= Beginning of Section =

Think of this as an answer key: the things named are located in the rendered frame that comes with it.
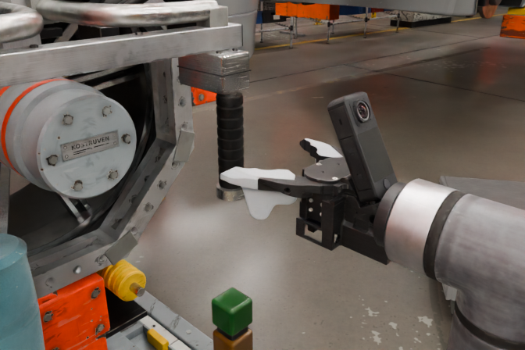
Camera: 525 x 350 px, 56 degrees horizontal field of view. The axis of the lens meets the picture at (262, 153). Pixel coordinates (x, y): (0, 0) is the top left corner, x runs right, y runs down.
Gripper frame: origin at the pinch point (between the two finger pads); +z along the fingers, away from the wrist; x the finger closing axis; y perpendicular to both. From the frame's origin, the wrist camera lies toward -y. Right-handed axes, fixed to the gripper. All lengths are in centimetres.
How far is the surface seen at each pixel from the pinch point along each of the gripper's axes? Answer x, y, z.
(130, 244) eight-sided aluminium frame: -5.5, 22.4, 26.2
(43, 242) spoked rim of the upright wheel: -16.0, 21.3, 36.0
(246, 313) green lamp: -7.7, 18.5, -4.3
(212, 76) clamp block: -2.4, -9.2, 6.4
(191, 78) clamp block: -2.4, -8.4, 10.7
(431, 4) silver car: 241, 3, 93
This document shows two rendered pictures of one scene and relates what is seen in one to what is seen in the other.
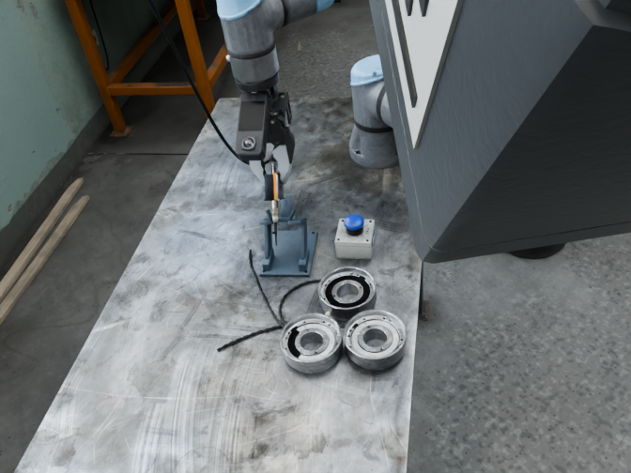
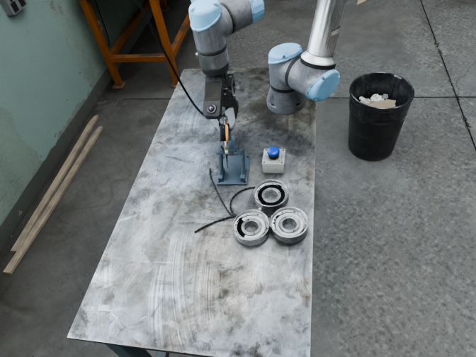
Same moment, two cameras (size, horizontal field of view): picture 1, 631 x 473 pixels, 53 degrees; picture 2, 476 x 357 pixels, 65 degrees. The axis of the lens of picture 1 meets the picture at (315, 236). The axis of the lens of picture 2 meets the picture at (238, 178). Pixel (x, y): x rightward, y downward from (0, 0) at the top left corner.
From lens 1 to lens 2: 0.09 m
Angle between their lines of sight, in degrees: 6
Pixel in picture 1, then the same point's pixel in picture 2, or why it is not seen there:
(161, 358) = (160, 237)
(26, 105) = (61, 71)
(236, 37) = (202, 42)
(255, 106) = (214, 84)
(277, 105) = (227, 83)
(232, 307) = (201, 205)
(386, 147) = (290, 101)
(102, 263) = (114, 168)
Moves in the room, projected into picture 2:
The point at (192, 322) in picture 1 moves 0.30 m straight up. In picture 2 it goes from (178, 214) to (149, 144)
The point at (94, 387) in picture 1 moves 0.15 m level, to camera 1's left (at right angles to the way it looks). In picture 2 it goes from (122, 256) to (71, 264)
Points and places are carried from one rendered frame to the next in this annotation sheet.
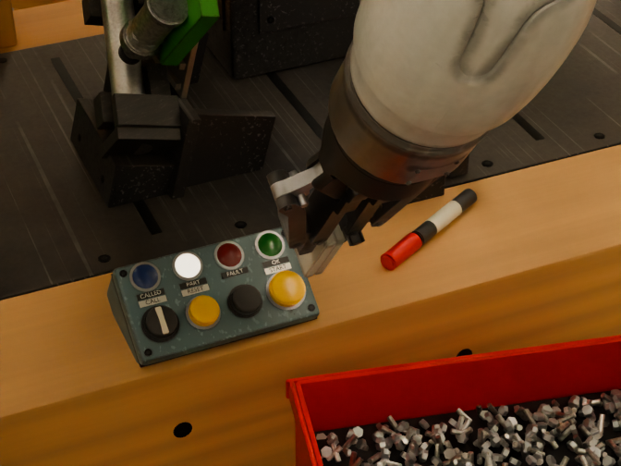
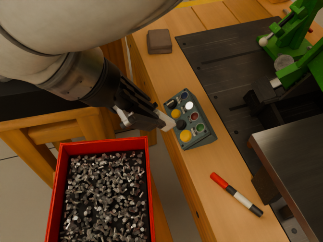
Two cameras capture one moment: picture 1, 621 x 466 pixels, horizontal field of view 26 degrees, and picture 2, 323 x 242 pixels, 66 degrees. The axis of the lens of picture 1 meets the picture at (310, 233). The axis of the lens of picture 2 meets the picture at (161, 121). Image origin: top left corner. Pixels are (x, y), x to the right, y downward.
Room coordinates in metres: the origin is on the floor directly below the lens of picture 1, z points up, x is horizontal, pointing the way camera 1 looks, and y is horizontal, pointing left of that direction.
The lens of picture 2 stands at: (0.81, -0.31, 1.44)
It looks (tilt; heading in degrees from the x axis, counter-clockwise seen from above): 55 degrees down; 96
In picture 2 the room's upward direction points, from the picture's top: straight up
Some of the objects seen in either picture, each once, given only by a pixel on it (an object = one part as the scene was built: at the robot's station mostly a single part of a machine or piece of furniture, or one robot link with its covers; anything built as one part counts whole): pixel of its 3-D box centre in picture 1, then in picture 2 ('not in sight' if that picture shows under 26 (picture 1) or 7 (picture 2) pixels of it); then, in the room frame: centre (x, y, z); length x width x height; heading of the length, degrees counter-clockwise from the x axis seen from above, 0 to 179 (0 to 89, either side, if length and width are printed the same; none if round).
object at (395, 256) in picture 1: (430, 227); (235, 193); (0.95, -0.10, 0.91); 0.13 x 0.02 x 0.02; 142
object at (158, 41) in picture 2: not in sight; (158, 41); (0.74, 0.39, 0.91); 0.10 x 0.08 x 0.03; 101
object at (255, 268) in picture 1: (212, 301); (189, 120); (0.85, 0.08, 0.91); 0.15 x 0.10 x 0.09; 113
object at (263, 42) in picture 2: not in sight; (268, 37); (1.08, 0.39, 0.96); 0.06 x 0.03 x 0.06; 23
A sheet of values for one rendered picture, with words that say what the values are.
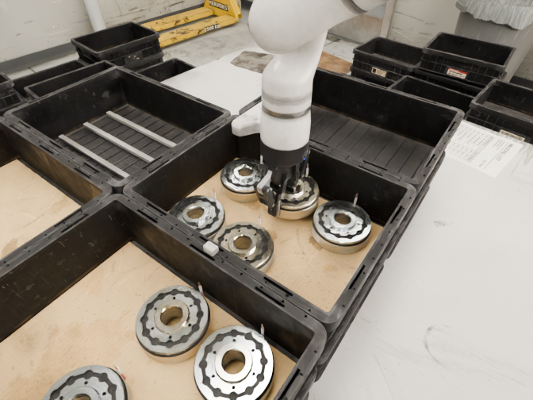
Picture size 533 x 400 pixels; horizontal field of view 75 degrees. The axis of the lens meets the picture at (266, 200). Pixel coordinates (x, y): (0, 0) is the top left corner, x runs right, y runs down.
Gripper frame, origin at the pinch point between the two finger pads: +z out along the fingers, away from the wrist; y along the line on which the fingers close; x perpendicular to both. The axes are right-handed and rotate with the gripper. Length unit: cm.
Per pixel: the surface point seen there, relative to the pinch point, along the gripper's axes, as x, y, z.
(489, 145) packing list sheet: -27, 71, 17
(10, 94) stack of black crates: 159, 10, 33
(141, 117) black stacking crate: 50, 7, 4
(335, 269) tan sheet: -14.1, -4.3, 4.3
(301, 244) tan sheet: -6.7, -3.4, 4.3
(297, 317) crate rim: -15.8, -19.7, -5.7
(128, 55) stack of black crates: 152, 71, 33
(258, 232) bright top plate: -0.5, -7.6, 1.4
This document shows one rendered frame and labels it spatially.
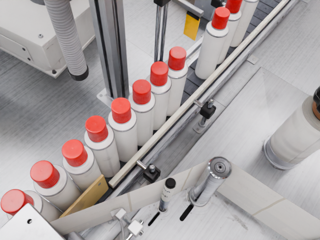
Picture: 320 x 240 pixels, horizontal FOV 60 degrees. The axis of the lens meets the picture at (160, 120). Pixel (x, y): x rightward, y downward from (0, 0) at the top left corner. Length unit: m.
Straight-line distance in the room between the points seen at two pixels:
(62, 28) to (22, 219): 0.25
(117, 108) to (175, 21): 0.58
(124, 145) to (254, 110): 0.36
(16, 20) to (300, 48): 0.84
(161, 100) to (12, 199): 0.31
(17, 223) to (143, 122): 0.29
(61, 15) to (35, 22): 0.42
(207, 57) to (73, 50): 0.36
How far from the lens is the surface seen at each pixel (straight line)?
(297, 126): 0.58
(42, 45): 0.76
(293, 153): 0.64
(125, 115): 0.46
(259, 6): 1.04
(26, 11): 0.87
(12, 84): 0.88
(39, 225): 0.36
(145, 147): 0.61
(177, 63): 0.54
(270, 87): 0.81
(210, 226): 0.62
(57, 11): 0.41
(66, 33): 0.43
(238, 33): 0.83
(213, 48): 0.68
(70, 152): 0.44
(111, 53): 0.61
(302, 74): 0.96
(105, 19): 0.55
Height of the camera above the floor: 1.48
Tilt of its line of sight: 61 degrees down
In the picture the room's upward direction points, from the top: 7 degrees clockwise
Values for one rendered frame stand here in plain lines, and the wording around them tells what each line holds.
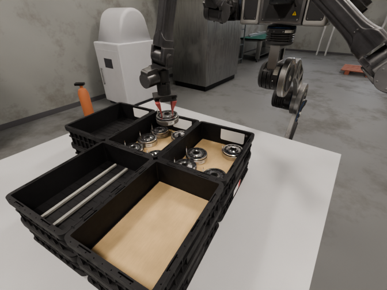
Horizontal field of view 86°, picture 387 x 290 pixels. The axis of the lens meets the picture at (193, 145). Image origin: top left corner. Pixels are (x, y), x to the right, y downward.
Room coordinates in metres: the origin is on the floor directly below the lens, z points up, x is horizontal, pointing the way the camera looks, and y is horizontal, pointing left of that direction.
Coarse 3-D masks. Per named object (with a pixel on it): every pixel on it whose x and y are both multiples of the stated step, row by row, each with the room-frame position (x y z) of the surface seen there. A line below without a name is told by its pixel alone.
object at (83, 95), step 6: (78, 84) 2.87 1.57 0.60; (84, 84) 2.91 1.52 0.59; (78, 90) 2.87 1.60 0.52; (84, 90) 2.88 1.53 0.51; (78, 96) 2.86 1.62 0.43; (84, 96) 2.85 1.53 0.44; (84, 102) 2.84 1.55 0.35; (90, 102) 2.91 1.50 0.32; (84, 108) 2.84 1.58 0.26; (90, 108) 2.88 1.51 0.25; (84, 114) 2.85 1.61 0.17
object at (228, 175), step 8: (192, 128) 0.94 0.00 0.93; (232, 128) 0.94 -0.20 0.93; (184, 136) 0.86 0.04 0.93; (176, 144) 0.79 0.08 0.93; (248, 144) 0.78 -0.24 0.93; (240, 152) 0.72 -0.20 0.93; (168, 160) 0.67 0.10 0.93; (240, 160) 0.69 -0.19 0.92; (184, 168) 0.62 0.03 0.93; (232, 168) 0.62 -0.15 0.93; (208, 176) 0.57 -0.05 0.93; (224, 184) 0.55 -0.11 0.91
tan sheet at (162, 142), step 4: (172, 132) 1.08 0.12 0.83; (168, 136) 1.03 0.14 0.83; (160, 140) 0.98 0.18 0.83; (164, 140) 0.98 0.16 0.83; (168, 140) 0.98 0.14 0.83; (156, 144) 0.94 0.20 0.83; (160, 144) 0.94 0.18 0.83; (164, 144) 0.94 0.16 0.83; (144, 148) 0.90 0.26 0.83; (148, 148) 0.90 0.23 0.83; (152, 148) 0.90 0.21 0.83; (156, 148) 0.90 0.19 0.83; (160, 148) 0.90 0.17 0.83
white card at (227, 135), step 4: (224, 132) 0.95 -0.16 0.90; (228, 132) 0.94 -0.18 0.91; (232, 132) 0.93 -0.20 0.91; (236, 132) 0.92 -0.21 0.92; (224, 136) 0.95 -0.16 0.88; (228, 136) 0.94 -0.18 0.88; (232, 136) 0.93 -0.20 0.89; (236, 136) 0.92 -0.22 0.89; (240, 136) 0.91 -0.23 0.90; (244, 136) 0.90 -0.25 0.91; (228, 140) 0.93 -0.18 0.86; (232, 140) 0.92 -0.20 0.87; (236, 140) 0.91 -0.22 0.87; (240, 140) 0.90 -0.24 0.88
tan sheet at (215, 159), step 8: (200, 144) 0.94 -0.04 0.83; (208, 144) 0.94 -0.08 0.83; (216, 144) 0.94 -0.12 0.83; (224, 144) 0.94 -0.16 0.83; (208, 152) 0.87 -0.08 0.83; (216, 152) 0.87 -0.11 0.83; (208, 160) 0.80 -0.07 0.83; (216, 160) 0.80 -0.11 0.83; (224, 160) 0.80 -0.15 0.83; (200, 168) 0.74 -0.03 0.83; (208, 168) 0.74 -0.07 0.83; (224, 168) 0.74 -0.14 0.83
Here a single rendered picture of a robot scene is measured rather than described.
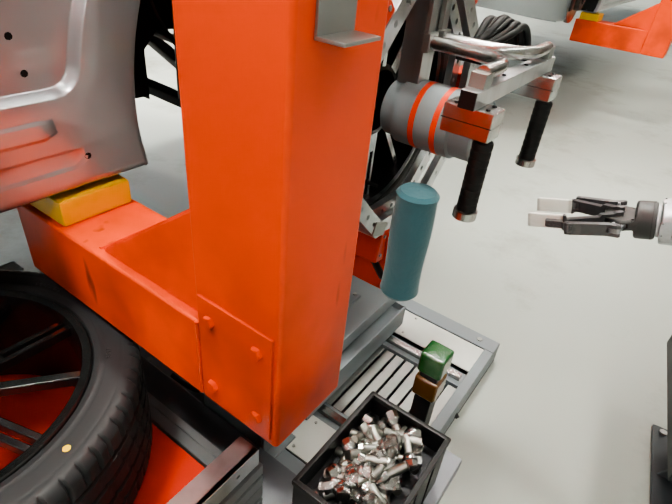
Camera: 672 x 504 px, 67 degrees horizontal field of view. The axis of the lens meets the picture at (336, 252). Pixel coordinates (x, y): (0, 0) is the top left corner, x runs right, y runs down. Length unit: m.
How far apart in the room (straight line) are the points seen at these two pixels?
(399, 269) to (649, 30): 3.73
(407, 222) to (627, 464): 1.00
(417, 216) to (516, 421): 0.83
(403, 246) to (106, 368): 0.61
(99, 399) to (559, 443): 1.23
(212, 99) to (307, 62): 0.12
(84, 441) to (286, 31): 0.66
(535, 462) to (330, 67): 1.29
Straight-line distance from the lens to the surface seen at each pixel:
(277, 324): 0.63
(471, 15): 1.25
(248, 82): 0.52
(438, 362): 0.78
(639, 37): 4.61
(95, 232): 1.00
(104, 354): 1.01
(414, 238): 1.05
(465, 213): 0.94
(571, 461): 1.64
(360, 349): 1.47
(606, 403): 1.85
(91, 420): 0.91
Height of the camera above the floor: 1.19
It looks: 34 degrees down
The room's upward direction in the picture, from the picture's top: 6 degrees clockwise
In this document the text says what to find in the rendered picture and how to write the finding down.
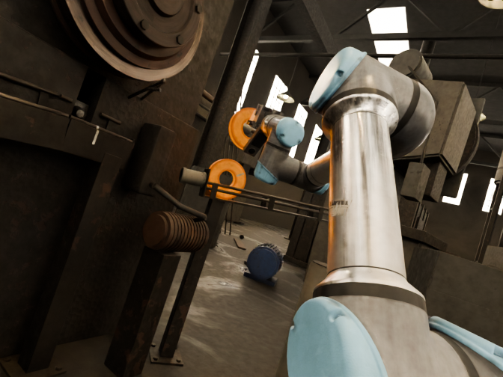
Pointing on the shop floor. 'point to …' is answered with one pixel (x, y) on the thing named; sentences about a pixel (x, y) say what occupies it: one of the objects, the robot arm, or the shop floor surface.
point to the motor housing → (152, 287)
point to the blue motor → (264, 264)
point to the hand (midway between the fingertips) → (251, 124)
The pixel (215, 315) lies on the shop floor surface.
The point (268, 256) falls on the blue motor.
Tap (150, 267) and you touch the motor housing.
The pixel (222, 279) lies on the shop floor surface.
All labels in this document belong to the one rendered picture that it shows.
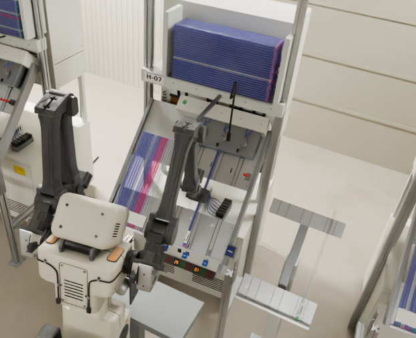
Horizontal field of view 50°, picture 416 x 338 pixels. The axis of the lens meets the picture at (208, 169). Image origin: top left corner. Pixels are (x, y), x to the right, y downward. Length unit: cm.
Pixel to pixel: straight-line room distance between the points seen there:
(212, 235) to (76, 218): 91
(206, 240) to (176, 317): 39
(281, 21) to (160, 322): 149
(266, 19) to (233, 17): 17
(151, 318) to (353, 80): 294
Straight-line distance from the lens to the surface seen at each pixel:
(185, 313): 215
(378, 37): 415
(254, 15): 225
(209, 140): 226
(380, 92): 429
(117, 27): 526
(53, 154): 161
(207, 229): 223
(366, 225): 382
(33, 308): 300
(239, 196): 275
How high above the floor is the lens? 233
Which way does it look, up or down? 36 degrees down
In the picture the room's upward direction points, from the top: 6 degrees clockwise
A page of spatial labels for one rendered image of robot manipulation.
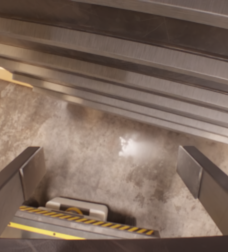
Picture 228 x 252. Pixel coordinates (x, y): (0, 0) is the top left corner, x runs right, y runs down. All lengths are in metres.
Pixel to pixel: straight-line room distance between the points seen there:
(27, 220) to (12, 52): 0.53
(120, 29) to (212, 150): 0.84
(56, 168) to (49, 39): 0.81
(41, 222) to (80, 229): 0.13
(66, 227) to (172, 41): 0.59
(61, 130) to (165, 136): 0.53
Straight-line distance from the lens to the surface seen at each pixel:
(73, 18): 0.20
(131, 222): 0.82
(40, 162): 0.17
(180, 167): 0.17
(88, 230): 0.64
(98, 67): 0.28
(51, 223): 0.67
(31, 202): 0.95
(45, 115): 1.02
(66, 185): 0.97
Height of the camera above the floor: 0.89
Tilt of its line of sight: 80 degrees down
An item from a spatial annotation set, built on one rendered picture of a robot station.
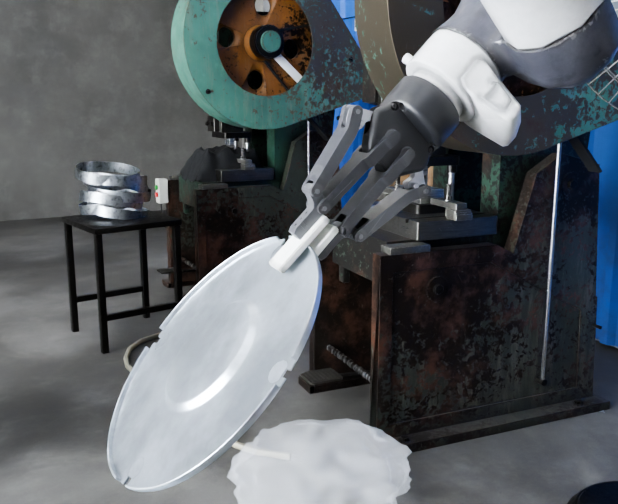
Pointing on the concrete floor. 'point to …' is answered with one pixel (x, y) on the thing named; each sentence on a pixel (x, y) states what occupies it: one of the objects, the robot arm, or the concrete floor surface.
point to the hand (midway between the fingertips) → (303, 246)
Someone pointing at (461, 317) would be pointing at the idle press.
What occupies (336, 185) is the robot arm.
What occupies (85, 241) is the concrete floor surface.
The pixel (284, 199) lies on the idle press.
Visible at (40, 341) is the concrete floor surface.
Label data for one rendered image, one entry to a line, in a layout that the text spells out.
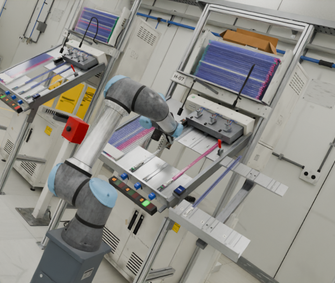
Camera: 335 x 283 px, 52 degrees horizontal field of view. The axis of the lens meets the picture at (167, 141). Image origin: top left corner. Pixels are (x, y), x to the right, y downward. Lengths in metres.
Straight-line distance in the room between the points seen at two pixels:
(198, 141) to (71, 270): 1.08
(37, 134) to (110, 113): 1.83
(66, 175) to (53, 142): 1.66
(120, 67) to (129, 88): 1.75
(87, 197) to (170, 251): 0.92
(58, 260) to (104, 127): 0.51
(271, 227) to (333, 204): 0.60
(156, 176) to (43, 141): 1.44
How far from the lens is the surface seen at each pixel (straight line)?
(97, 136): 1.32
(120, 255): 2.30
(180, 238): 2.02
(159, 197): 1.73
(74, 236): 1.29
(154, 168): 1.87
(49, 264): 1.36
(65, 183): 1.29
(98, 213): 1.25
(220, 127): 2.03
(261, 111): 2.06
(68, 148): 2.50
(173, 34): 4.63
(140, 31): 3.16
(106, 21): 3.09
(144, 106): 1.32
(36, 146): 3.09
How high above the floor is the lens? 1.14
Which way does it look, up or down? 6 degrees down
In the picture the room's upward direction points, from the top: 25 degrees clockwise
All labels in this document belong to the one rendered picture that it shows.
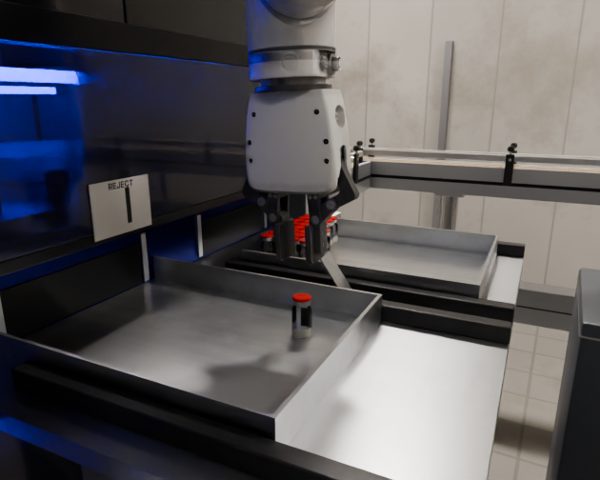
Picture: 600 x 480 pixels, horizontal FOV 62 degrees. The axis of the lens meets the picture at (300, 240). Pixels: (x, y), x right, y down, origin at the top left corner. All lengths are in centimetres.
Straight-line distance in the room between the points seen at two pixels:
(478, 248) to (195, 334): 52
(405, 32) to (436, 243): 260
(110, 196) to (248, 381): 24
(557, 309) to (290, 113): 141
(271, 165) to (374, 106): 296
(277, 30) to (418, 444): 36
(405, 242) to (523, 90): 241
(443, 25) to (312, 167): 291
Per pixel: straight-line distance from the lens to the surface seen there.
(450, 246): 91
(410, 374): 50
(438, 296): 64
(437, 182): 168
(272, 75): 47
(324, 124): 47
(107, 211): 56
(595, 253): 336
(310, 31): 47
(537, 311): 178
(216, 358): 52
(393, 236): 92
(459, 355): 55
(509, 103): 326
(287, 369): 50
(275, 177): 50
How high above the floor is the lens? 113
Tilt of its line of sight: 16 degrees down
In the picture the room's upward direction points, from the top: straight up
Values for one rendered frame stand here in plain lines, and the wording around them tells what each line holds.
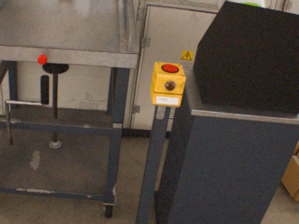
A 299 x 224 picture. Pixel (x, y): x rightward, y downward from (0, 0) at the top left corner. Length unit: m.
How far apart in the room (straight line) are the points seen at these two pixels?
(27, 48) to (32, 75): 0.84
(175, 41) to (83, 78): 0.52
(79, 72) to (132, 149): 0.52
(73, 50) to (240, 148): 0.65
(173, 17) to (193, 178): 0.86
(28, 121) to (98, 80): 0.72
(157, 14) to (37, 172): 0.94
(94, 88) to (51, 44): 0.86
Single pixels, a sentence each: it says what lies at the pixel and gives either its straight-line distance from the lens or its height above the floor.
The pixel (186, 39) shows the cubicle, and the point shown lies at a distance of 2.02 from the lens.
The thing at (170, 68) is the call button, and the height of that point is 0.91.
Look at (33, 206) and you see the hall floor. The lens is 1.89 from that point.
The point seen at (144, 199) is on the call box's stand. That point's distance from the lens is 1.40.
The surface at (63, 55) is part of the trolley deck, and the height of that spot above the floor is 0.82.
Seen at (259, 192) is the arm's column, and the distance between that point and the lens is 1.56.
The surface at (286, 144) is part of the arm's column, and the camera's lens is 1.43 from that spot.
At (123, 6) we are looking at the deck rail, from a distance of 1.71.
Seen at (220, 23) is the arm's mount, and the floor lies 1.03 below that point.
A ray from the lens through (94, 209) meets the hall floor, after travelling 1.88.
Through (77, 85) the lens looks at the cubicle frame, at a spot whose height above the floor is 0.31.
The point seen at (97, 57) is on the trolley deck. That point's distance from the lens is 1.30.
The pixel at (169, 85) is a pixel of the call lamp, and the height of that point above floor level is 0.88.
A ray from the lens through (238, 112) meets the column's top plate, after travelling 1.28.
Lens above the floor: 1.40
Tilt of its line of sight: 33 degrees down
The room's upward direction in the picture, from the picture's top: 10 degrees clockwise
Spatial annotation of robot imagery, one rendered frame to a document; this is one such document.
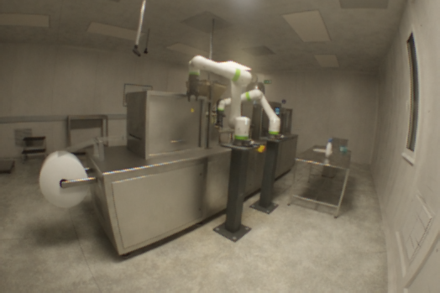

= End of Section =

**Task instructions:**
Find how many lines above include "station"; reply with the number only.

**Output for this exercise:**
2